BEGIN Provided information

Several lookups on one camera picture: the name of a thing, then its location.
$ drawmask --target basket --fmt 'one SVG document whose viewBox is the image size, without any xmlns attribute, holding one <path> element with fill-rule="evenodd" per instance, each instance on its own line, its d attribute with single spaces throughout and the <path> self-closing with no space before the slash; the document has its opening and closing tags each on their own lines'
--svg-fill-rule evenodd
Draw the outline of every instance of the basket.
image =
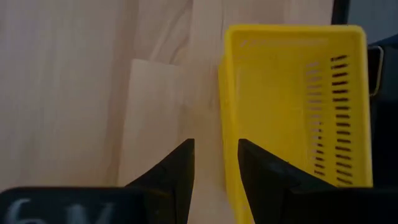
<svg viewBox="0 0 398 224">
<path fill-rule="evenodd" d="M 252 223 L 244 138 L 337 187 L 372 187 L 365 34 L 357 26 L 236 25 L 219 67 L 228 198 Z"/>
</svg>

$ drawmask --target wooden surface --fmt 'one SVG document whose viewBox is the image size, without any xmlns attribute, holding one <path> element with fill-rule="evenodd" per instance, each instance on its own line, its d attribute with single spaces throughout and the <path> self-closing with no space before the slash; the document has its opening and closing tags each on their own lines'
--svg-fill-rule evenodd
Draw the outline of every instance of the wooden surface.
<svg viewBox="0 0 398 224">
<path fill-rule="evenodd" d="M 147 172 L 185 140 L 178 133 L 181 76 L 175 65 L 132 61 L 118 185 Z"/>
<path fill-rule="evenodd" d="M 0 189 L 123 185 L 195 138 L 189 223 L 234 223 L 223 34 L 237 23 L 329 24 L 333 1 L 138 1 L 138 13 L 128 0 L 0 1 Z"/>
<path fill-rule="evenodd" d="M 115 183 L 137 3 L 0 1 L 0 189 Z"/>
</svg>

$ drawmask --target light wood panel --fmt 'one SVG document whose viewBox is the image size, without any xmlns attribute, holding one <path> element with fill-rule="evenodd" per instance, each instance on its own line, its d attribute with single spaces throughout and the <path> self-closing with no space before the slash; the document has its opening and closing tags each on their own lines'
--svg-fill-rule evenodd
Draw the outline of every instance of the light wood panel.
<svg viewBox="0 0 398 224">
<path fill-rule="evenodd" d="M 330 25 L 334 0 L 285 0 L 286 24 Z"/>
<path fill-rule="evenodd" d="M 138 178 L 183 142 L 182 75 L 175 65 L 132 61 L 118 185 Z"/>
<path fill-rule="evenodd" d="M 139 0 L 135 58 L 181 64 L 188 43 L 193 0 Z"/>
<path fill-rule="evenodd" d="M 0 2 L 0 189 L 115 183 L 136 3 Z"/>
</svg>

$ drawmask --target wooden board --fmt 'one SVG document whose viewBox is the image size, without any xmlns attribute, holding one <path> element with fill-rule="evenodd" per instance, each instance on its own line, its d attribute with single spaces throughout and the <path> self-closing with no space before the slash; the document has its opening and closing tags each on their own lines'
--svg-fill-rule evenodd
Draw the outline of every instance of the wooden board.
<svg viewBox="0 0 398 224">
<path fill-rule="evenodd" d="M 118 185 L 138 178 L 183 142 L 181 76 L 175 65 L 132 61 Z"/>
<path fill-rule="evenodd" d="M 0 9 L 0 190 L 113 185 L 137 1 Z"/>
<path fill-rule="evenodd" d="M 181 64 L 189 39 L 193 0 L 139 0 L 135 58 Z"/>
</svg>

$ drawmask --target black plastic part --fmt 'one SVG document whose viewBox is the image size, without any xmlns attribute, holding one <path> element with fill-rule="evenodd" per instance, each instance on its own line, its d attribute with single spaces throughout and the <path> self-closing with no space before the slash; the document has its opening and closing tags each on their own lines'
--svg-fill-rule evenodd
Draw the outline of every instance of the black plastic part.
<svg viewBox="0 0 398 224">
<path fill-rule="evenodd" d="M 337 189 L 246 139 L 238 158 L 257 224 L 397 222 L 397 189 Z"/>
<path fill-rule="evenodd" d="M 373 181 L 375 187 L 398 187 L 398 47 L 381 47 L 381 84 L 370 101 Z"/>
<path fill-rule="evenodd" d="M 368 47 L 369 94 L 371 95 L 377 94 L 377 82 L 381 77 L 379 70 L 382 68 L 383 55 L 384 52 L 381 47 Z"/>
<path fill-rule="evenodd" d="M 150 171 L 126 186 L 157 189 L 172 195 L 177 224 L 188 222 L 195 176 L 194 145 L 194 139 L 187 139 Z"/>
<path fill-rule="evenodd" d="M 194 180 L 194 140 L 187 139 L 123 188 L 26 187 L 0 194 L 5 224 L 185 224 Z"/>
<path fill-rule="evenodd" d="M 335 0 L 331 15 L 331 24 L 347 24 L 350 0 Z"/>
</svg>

END Provided information

When pictures appear among the entries, skip them and copy all remaining text precisely.

Several lookups on one camera picture: the name of a thing, then its location.
$ drawmask --target basket --fmt 'one SVG document whose viewBox is the image size, without any xmlns attribute, holding one <path> element with fill-rule="evenodd" per instance, each instance on its own line, its d attribute with single spaces throughout and the <path> self-closing with no space before the slash; the document has its opening and closing tags each on their own lines'
--svg-fill-rule evenodd
Draw the outline of every instance of the basket.
image =
<svg viewBox="0 0 398 224">
<path fill-rule="evenodd" d="M 252 223 L 244 138 L 337 187 L 372 187 L 365 34 L 357 26 L 236 25 L 219 67 L 228 198 Z"/>
</svg>

$ drawmask --target wooden surface --fmt 'one SVG document whose viewBox is the image size, without any xmlns attribute, holding one <path> element with fill-rule="evenodd" per instance, each instance on its own line, its d attribute with single spaces throughout and the <path> self-closing with no space before the slash; the document has its opening and closing tags each on their own lines'
--svg-fill-rule evenodd
Draw the outline of every instance of the wooden surface.
<svg viewBox="0 0 398 224">
<path fill-rule="evenodd" d="M 147 172 L 185 140 L 178 133 L 181 76 L 175 65 L 132 61 L 118 185 Z"/>
<path fill-rule="evenodd" d="M 0 189 L 123 185 L 195 138 L 189 223 L 234 223 L 223 34 L 237 23 L 329 24 L 333 1 L 138 1 L 138 13 L 128 0 L 0 1 Z"/>
<path fill-rule="evenodd" d="M 115 183 L 137 3 L 0 1 L 0 189 Z"/>
</svg>

$ drawmask --target light wood panel --fmt 'one SVG document whose viewBox is the image size, without any xmlns attribute, holding one <path> element with fill-rule="evenodd" per instance, each instance on its own line, its d attribute with single spaces throughout and the <path> self-closing with no space before the slash; the document has its opening and closing tags each on their own lines'
--svg-fill-rule evenodd
Draw the outline of every instance of the light wood panel.
<svg viewBox="0 0 398 224">
<path fill-rule="evenodd" d="M 330 25 L 334 0 L 285 0 L 286 24 Z"/>
<path fill-rule="evenodd" d="M 138 178 L 183 142 L 182 75 L 175 65 L 132 61 L 118 185 Z"/>
<path fill-rule="evenodd" d="M 139 0 L 135 58 L 181 64 L 188 43 L 193 0 Z"/>
<path fill-rule="evenodd" d="M 0 2 L 0 189 L 115 183 L 136 3 Z"/>
</svg>

$ drawmask --target wooden board --fmt 'one SVG document whose viewBox is the image size, without any xmlns attribute, holding one <path> element with fill-rule="evenodd" per instance, each instance on its own line, its d attribute with single spaces throughout and the <path> self-closing with no space before the slash; the document has its opening and closing tags each on their own lines'
--svg-fill-rule evenodd
Draw the outline of every instance of the wooden board.
<svg viewBox="0 0 398 224">
<path fill-rule="evenodd" d="M 118 185 L 138 178 L 183 142 L 181 76 L 175 65 L 132 61 Z"/>
<path fill-rule="evenodd" d="M 0 9 L 0 190 L 113 185 L 137 1 Z"/>
<path fill-rule="evenodd" d="M 181 64 L 189 39 L 193 0 L 139 0 L 135 58 Z"/>
</svg>

$ drawmask --target black plastic part --fmt 'one SVG document whose viewBox is the image size, without any xmlns attribute, holding one <path> element with fill-rule="evenodd" per instance, each instance on its own line, its d attribute with single spaces throughout and the <path> self-closing with no space before the slash; the document has its opening and closing tags each on their own lines'
--svg-fill-rule evenodd
Draw the outline of every instance of the black plastic part.
<svg viewBox="0 0 398 224">
<path fill-rule="evenodd" d="M 337 189 L 246 139 L 238 158 L 257 224 L 397 222 L 397 189 Z"/>
<path fill-rule="evenodd" d="M 373 181 L 375 187 L 398 187 L 398 47 L 381 47 L 381 84 L 370 101 Z"/>
<path fill-rule="evenodd" d="M 368 47 L 369 94 L 371 95 L 377 94 L 377 82 L 381 77 L 379 70 L 382 68 L 383 55 L 384 52 L 381 47 Z"/>
<path fill-rule="evenodd" d="M 150 171 L 126 186 L 157 189 L 172 195 L 177 224 L 188 222 L 195 176 L 194 145 L 194 139 L 187 139 Z"/>
<path fill-rule="evenodd" d="M 194 180 L 194 140 L 187 139 L 123 188 L 26 187 L 0 194 L 5 224 L 185 224 Z"/>
<path fill-rule="evenodd" d="M 335 0 L 331 15 L 331 24 L 347 24 L 350 0 Z"/>
</svg>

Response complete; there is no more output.